== Segment start ==
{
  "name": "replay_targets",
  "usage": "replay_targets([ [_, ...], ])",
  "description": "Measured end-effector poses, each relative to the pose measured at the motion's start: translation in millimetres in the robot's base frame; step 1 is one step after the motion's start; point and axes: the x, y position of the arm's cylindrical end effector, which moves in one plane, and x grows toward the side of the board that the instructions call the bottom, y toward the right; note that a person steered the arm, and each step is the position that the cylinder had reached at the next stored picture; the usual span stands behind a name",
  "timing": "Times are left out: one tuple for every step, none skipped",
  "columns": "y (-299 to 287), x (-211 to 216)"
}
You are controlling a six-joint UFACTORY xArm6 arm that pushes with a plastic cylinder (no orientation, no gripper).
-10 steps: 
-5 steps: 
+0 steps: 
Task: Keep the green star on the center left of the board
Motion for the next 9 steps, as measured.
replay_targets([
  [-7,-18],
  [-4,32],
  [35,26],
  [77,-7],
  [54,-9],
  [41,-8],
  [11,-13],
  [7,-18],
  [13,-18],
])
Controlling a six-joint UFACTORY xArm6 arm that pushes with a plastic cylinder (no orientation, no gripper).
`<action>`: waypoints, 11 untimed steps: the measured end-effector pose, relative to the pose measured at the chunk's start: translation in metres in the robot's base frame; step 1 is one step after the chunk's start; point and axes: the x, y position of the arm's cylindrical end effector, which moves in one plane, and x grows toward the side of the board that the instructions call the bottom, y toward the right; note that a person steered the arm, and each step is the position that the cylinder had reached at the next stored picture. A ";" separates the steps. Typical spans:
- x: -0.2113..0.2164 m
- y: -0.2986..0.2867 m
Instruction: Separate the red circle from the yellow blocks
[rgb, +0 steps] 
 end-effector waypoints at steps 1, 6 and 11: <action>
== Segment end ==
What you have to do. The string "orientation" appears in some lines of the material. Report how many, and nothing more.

Solution to the problem. 2